夏令时的存在似乎是个笑话,但为什么会存在夏令时呢?如果夏令时有害健康,我们又为何要实行呢?
It's an old joke. One idea for DST was presented in 1784 by Benjamin Franklin in a satirical essay in the Journal de Paris as a way to save on candle wax. It was first implemented in Europe and the US during World War I. The implementation of DST has, across the last hundred years, been supported by purported reductions in energy usage and increases in daily productivity. While in the US it has taken a few different forms, in 1966 the Uniform Time Act cemented the current schedule of six months of standard time and six months of DST.
这是个经典笑话。本杰明·富兰克林(Benjamin Franklin)于1784年在《巴黎日报》(Journal de Paris)上写了一篇讽刺文章,他表示实行夏令时制是为了节省蜡烛。在第一次世界大战期间,夏令时制首次在欧洲和美国实行。在过去的一百年里,夏令时制因能减少能源使用和提高日生产率而得到了大家的支持。在美国,夏令时制有几种不同的形式,但在1966年,《统一时间法案》确立了美国本土使用六个月的标准时间和六个月的夏令时时间。
Other arguments in favor of DST are that it allows people more time to enjoy leisure activities during the summer months and that it leads to an increase in physical activity — but all of these remain controversial. A 2014 study did not find any difference in activity patterns between people living in Colorado, Utah, and New Mexico and residents of Arizona, a state which does not observe DST. Studies on energy usage have also had mixed results: one showed moderate savings in energy spending in Norway and Sweden, while another showed an increasing energy spending in Indiana.
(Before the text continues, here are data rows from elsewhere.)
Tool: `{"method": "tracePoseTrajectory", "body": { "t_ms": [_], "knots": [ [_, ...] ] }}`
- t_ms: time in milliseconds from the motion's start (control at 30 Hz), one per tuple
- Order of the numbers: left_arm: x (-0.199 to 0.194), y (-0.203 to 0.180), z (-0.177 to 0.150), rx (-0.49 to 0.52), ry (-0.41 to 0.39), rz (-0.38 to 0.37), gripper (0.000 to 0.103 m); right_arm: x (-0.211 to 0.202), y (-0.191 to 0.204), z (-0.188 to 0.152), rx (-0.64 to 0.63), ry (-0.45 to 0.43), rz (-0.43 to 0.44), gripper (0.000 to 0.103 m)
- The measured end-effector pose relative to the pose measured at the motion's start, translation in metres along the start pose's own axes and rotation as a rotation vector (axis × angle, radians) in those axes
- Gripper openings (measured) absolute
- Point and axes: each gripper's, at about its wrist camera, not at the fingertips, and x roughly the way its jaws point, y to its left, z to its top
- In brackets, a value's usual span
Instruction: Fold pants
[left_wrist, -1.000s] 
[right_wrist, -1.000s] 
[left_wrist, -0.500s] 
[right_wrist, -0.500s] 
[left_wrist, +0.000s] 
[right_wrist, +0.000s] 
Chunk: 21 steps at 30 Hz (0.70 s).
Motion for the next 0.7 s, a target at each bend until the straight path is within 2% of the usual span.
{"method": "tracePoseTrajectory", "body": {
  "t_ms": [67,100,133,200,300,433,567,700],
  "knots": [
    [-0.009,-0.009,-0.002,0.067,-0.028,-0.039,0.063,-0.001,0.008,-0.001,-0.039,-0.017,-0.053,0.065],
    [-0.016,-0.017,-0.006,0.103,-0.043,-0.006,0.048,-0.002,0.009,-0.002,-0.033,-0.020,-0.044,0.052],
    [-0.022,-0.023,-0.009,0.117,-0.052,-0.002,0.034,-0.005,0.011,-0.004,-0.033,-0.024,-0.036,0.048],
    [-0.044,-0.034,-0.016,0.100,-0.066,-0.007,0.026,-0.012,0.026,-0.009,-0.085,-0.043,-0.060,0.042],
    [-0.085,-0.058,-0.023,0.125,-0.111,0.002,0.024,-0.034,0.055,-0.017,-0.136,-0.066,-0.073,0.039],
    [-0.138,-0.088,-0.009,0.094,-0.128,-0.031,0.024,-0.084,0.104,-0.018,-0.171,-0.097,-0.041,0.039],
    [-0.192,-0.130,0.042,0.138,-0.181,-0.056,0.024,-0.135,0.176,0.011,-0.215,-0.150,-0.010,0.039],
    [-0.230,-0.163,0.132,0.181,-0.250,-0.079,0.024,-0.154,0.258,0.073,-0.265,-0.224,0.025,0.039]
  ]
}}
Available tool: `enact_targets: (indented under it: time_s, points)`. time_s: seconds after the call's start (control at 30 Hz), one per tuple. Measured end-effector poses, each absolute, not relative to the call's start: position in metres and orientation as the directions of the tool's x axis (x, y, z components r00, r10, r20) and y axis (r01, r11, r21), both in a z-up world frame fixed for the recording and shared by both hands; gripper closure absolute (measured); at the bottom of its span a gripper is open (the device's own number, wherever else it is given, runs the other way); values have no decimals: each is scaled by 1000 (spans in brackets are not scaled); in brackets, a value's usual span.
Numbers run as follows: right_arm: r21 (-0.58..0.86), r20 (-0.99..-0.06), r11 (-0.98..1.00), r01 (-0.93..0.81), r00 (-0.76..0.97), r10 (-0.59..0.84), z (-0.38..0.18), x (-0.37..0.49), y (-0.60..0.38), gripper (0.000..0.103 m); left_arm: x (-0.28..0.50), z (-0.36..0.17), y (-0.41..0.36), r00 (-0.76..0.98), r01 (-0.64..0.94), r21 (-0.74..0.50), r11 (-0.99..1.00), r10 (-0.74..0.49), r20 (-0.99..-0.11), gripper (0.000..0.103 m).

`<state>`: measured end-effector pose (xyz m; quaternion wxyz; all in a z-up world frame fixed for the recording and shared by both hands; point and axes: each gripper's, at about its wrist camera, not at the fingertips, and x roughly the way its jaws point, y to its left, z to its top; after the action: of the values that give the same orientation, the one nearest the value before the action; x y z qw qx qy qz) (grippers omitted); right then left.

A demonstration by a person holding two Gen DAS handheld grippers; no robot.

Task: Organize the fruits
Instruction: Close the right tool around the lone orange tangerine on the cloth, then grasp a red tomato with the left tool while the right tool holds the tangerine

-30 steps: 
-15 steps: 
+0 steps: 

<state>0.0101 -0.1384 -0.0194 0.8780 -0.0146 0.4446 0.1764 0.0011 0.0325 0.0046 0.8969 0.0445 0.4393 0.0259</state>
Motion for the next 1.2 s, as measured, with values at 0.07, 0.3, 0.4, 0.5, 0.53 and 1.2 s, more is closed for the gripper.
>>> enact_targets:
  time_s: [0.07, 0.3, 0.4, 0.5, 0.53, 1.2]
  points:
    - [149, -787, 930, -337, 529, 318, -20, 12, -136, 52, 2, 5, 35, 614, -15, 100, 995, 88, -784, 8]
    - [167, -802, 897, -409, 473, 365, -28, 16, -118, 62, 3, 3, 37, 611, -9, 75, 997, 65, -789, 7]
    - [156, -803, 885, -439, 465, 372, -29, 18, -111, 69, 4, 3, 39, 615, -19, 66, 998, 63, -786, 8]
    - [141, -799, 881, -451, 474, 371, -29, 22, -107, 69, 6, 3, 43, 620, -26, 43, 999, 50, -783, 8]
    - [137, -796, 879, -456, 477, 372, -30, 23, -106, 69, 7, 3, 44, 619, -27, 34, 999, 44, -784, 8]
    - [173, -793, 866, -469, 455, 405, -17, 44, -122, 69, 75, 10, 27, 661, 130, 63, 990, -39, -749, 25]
支持夏令时的其他论点包括,实行夏令时制可以使人们在夏季时分有更多的时间享受休闲活动,从而增加了身体活动——但事实与否仍存在争议。2014年的一项研究发现:科罗拉多州,犹他州和新墨西哥州的居民与未实行夏令时制的亚利桑那州居民之间并不存在活动方式上的差异。关于能源使用的研究也得出了不同的结果:一项研究表明挪威和瑞典的能源支出有所降低,而另一项研究表明印第安纳州的能源支出有所增加。
Work and play are one thing, but it also matters that our bodies naturally run on approximately 24-hour cycles. Just like we have time zones so that we can keep timing consistent across the world, we also each have a system in our body that helps keep our physiological timing in check. This "master" clock is in the brain's hypothalamus and is called the suprachiasmatic nucleus (SCN). It can sync time throughout the body through hormonal and chemical signals.
工作和休闲是一个因素,但同样重要的是,我们的身体会以24小时为周期运作。正如为了克服时间上的混乱,国际上统一实行了分区计时法一样,我们每个人的体内都有一个系统,可以帮助我们控制生理时间。这个“主”钟位于大脑的下丘脑,被称为视交叉上核(SCN)。它可以通过荷尔蒙和化学信号同步整个身体的时间。
These clocks are disrupted in many of the most devastating human diseases, such as cancer, diabetes, neurodegenerative disorders (i.e. Alzheimer’s disease), psychiatric disorders, and heart disease.
这些时钟在许多致命性人类疾病(例如癌症、糖尿病、神经退行性疾病(即阿尔茨海默症)、精神病和心脏病)中都受到干扰。